Copy every line that holds the string "things" from the data below.
---
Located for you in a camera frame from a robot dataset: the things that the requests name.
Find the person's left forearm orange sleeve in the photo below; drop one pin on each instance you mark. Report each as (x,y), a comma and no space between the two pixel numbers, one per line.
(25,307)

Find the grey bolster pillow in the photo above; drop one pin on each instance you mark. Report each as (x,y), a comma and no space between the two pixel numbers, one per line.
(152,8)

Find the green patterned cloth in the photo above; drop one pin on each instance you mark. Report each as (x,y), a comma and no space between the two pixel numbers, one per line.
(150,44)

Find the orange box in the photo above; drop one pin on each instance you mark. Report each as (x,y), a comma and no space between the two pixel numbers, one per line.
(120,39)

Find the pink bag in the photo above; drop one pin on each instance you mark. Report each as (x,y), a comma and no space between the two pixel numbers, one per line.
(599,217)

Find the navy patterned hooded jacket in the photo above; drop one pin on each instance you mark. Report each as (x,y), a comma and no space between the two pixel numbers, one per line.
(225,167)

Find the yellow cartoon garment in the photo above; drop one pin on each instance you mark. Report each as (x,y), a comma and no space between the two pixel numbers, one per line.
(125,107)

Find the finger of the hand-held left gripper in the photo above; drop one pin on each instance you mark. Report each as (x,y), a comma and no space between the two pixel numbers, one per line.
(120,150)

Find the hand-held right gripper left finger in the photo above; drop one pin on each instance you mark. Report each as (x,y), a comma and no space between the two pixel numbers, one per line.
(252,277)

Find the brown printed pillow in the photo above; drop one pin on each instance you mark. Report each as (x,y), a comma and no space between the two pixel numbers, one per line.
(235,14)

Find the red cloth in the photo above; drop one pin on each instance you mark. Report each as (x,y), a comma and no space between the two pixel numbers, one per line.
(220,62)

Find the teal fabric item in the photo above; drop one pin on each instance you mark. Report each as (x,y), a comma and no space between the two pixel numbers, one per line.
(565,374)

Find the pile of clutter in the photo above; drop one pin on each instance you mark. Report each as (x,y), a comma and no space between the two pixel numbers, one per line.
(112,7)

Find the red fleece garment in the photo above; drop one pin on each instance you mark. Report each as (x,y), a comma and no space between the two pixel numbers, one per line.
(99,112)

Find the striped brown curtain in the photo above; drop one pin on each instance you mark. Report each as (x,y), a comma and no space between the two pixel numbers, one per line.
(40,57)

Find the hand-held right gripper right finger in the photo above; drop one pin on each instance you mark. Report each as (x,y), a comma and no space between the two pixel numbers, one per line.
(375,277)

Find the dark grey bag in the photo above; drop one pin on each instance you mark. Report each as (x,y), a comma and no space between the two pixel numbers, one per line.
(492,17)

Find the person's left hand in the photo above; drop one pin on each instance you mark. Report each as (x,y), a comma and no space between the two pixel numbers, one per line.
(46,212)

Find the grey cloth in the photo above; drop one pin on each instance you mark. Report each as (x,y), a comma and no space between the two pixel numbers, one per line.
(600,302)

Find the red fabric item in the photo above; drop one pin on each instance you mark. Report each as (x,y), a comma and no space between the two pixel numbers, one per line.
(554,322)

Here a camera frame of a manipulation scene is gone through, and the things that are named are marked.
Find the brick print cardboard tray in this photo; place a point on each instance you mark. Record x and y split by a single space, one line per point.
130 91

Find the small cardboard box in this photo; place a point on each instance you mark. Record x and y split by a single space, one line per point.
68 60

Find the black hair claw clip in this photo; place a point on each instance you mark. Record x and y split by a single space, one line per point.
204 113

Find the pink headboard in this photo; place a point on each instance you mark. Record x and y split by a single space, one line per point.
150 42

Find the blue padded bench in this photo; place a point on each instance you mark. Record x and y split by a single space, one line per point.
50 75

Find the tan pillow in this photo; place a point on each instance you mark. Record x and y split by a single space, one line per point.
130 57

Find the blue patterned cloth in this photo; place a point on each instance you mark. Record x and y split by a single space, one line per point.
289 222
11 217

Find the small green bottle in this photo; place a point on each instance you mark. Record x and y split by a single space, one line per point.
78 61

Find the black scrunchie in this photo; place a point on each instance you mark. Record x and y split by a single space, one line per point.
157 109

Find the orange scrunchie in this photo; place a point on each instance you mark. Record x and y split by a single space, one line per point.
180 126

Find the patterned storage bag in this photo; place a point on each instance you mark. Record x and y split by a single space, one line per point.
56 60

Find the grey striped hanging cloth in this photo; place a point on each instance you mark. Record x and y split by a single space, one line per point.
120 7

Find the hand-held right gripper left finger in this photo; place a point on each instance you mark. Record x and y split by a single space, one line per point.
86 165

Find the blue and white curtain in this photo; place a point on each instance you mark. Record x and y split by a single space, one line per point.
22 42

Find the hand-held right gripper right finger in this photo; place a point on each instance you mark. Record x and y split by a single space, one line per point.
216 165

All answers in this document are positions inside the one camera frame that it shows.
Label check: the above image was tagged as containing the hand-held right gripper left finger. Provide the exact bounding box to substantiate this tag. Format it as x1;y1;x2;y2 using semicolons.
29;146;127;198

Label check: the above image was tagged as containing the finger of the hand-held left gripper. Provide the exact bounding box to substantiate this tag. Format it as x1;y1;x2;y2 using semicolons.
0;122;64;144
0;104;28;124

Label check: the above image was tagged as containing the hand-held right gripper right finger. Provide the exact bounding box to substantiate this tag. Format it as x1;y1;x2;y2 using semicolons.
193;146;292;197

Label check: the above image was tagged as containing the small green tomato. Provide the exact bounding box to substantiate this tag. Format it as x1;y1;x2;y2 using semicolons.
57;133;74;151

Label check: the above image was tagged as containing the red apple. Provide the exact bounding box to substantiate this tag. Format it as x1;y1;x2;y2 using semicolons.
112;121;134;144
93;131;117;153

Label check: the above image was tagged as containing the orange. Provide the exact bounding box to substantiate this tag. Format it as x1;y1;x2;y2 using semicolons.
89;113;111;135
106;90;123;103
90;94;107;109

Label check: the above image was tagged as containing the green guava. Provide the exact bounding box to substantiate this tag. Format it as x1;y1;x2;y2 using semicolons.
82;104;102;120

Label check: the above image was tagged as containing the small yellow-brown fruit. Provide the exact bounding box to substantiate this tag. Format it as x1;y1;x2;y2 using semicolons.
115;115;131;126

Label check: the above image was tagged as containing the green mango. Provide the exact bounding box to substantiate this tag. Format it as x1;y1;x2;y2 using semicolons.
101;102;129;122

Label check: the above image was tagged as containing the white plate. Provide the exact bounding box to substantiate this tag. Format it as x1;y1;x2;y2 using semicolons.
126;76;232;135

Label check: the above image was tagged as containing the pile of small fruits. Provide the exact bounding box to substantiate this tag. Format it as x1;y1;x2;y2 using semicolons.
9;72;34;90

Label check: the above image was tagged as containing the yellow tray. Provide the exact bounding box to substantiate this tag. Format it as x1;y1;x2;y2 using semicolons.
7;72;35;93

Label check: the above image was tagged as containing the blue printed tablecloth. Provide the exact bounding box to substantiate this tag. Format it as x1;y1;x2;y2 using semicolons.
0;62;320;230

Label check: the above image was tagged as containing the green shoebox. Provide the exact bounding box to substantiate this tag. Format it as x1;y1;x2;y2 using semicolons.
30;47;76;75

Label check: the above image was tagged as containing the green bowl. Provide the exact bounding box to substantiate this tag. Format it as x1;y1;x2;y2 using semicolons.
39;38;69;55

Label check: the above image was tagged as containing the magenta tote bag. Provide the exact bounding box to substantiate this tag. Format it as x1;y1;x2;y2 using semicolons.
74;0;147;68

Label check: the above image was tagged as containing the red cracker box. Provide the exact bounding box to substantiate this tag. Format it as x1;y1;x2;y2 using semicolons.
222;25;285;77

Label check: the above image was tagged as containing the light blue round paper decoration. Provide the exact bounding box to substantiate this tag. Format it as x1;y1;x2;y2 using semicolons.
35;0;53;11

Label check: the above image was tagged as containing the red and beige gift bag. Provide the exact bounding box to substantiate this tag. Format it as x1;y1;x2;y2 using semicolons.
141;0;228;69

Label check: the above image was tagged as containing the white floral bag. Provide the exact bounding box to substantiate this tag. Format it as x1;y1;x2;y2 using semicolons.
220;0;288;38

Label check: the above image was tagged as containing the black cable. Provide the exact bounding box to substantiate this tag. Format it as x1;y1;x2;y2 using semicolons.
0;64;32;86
---
_Answer section_.
Located for you in a camera frame from a robot dataset: the things that the requests name.
Here a camera frame of a manipulation scene is gone through, and the things that are named are marked.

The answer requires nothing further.